• [EXERCISE GOAL] Set down the data that follows, exactly and completely.

• [DATA PROVIDED]
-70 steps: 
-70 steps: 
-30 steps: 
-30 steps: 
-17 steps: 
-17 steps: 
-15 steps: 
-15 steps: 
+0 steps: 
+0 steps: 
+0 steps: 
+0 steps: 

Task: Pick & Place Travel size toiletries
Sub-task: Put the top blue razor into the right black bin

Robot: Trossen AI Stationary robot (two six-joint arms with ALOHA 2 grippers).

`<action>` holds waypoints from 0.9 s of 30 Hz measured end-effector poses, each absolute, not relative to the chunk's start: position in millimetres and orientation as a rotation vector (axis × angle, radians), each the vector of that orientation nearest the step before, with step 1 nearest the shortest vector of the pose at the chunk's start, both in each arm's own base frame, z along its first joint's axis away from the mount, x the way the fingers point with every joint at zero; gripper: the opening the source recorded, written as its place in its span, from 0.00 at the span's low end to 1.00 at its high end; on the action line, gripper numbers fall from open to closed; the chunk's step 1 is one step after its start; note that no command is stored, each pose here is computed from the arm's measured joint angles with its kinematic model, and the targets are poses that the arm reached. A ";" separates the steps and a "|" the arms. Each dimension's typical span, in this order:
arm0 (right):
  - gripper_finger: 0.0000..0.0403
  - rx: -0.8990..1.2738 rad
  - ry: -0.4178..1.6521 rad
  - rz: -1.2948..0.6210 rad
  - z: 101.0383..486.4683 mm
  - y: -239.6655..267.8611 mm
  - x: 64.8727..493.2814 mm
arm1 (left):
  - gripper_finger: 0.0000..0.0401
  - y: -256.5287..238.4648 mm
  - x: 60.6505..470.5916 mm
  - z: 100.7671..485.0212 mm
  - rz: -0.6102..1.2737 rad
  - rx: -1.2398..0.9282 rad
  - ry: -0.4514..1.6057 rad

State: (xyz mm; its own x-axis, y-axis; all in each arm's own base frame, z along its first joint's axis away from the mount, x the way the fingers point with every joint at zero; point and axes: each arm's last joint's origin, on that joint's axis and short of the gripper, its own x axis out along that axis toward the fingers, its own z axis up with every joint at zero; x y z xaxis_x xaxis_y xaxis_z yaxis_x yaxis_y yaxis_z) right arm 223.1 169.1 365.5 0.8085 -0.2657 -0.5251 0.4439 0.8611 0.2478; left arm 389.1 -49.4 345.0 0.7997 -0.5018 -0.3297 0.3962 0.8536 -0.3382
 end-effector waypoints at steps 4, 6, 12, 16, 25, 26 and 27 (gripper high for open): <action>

• [RESPONSE BELOW]
-70 steps: 
-70 steps: 
-30 steps: 
-30 steps: 
-17 steps: 
-17 steps: 
-15 steps: 
-15 steps: 
+0 steps: 
+0 steps: 
+0 steps: 
+0 steps: 

Task: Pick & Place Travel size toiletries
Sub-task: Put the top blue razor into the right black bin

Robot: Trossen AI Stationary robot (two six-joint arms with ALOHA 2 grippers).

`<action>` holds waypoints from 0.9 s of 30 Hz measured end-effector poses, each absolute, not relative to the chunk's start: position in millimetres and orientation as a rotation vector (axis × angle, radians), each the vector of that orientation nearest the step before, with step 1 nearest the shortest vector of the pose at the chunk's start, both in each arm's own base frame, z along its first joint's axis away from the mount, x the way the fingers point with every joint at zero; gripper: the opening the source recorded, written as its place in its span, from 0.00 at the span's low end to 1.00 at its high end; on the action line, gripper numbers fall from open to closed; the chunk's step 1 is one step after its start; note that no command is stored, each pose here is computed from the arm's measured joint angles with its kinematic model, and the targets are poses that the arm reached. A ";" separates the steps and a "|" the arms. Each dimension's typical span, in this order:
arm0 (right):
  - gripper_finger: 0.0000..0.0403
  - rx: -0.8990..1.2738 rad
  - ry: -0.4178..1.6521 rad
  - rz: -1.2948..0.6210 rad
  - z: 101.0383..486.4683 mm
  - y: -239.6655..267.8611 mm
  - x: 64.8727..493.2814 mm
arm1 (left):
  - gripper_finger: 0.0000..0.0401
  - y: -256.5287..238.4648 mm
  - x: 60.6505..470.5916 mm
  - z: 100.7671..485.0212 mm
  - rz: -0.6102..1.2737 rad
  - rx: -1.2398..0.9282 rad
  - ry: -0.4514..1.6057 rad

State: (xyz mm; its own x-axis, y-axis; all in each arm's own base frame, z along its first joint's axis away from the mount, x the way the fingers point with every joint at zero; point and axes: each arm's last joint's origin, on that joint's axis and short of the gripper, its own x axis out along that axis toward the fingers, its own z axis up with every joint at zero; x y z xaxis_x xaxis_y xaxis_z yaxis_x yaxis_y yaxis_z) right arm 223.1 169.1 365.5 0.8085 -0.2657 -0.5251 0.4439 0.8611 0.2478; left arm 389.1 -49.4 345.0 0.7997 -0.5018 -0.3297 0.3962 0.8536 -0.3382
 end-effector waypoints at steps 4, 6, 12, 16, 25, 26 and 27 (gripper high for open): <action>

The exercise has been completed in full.